<66>La gaîté l'accompagne avec la belle humeur;
Tout en elle est transport, tout est rempli de vie,
Elle aime les plaisirs et même la folie,
Sur un trône de fleurs elle embrasse Vénus,
Et, le thyrse à la main, folâtre avec Bacchus.
Ne connaissez-vous point cette aimable déesse?
Mon frère, elle est en vous, c'est la vive jeunesse.
Craignez de ses excès l'égarement fatal,
L'abus de ses plaisirs change le bien en mal.
La mollesse en tout temps fut contraire à la gloire.
Sur elle remportez la première victoire;
Domptez vos passions, il en est encor temps,
Elles sont des humains esclaves ou tyrans;
Qui ne les asservit sous un sceptre stoïque
Est contraint de plier sous leur bras despotique;
Rien de plus flétrissant pour un cœur généreux
Que d'être subjugué par leur pouvoir honteux.
Mais surtout des héros évitez la faiblesse,
Fuyez d'un tendre amour l'amorce enchanteresse;a
On peut à tous ses goûts se prêter sagement,
Le plaisir est plus fin, goûté modérément;
Je blâme comme vous cette misanthropie
Qui veut nous séquestrer des biens de cette vie,
En nous interdisant tout genre de plaisirs.

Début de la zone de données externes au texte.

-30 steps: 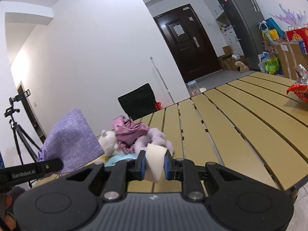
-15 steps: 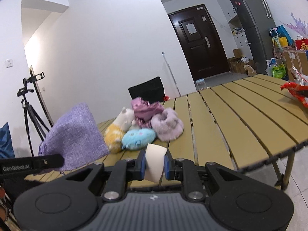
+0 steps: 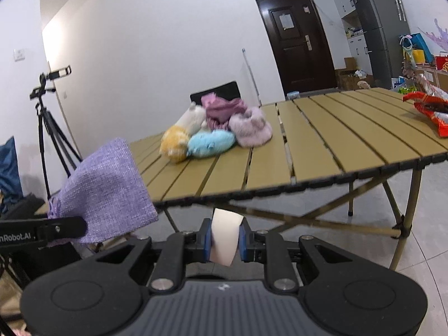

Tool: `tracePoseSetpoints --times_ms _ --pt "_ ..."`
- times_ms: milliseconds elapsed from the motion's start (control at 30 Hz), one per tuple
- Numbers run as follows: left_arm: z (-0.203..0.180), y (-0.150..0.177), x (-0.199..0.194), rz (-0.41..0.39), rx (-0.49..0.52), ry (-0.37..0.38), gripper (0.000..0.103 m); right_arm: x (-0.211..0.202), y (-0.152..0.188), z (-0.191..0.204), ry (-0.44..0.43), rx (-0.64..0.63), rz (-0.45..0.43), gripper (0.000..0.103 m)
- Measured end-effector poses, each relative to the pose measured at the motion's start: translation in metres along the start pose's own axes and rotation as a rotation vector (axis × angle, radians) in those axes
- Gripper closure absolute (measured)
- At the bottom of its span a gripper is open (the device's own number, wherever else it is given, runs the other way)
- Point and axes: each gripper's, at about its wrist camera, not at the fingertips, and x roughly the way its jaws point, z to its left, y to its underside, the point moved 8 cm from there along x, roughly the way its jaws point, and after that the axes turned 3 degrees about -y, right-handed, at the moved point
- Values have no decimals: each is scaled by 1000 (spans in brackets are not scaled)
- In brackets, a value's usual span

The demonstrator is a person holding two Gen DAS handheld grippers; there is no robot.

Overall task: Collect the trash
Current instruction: 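Lift the purple bag and tape roll and carry both over the black bin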

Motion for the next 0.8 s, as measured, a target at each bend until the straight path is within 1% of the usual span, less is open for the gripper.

Que seraient les humains sans vœux et sans désirs?
Des esprits engourdis, des êtres imbéciles,
De la société membres très-inutiles,
Qui, n'étant animés par le bien ni le mal,
Seraient ensevelis dans un sommeil fatal.


a Réminiscence des vers 261 et 262 du 1er chant de la Henriade :
     

Surtout des plus grands cœurs évitez la faiblesse :
Fuyez d'un doux poison l'amorce enchanteresse.